Print the line containing "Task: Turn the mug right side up" and each line after it to the end of the material below. Print nothing else.

======== DATA SHOWN

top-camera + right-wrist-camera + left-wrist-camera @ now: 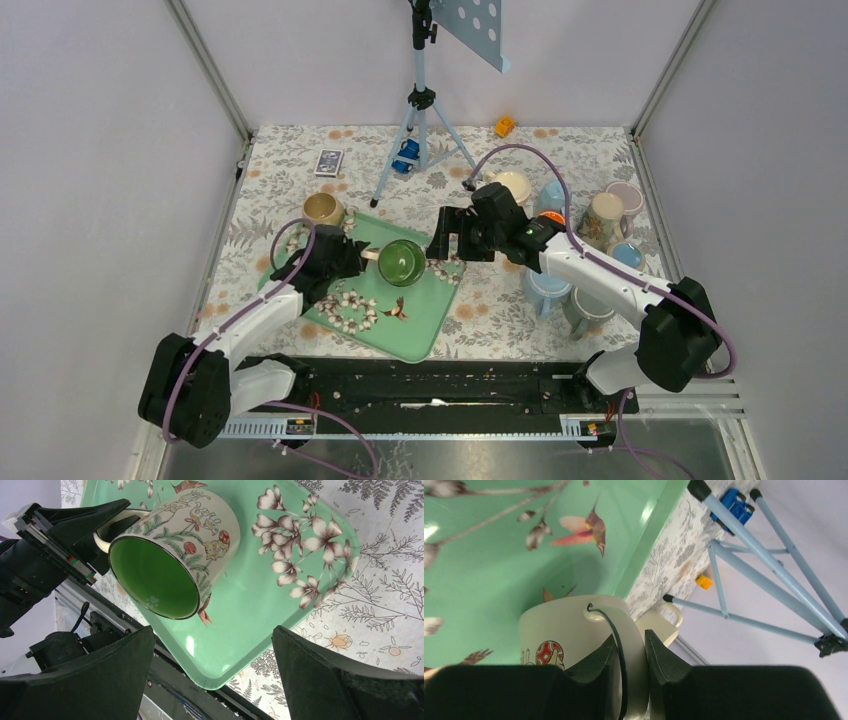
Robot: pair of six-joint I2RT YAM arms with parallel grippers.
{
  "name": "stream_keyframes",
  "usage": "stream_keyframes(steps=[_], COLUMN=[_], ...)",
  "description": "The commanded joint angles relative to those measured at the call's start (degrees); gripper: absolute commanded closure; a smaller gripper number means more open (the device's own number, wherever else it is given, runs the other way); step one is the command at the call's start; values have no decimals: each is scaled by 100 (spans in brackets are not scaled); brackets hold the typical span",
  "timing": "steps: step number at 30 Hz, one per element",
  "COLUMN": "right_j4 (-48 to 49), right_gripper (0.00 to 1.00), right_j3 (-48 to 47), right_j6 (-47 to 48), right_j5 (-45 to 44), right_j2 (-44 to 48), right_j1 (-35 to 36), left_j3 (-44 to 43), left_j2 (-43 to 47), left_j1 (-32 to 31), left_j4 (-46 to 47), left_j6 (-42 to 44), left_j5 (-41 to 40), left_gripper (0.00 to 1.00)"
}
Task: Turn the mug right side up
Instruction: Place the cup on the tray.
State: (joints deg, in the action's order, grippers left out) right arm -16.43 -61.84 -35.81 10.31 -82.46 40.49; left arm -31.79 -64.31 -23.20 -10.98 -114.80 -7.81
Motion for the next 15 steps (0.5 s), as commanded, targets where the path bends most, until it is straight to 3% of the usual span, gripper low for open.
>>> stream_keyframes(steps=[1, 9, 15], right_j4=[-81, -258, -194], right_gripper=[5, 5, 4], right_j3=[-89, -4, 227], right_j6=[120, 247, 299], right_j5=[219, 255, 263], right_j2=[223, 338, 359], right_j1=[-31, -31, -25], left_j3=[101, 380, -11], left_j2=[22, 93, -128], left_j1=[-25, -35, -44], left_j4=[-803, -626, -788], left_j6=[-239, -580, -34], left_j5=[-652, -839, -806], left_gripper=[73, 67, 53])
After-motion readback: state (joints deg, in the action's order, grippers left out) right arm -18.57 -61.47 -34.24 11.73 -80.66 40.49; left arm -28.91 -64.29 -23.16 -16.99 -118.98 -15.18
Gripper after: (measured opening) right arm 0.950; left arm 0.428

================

§ RESPONSE TO THE TASK:
Task: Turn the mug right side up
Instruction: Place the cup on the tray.
State: (joints deg, in the action's order, grippers left out) right arm -16.43 -61.84 -35.81 10.31 -82.46 40.49; left arm -31.79 -64.31 -23.20 -10.98 -114.80 -7.81
Motion for the next 15 steps (0.5 s), as commanded, targets where the path bends most, until it is straight to 3% of the usual span, gripper low for open.
>>> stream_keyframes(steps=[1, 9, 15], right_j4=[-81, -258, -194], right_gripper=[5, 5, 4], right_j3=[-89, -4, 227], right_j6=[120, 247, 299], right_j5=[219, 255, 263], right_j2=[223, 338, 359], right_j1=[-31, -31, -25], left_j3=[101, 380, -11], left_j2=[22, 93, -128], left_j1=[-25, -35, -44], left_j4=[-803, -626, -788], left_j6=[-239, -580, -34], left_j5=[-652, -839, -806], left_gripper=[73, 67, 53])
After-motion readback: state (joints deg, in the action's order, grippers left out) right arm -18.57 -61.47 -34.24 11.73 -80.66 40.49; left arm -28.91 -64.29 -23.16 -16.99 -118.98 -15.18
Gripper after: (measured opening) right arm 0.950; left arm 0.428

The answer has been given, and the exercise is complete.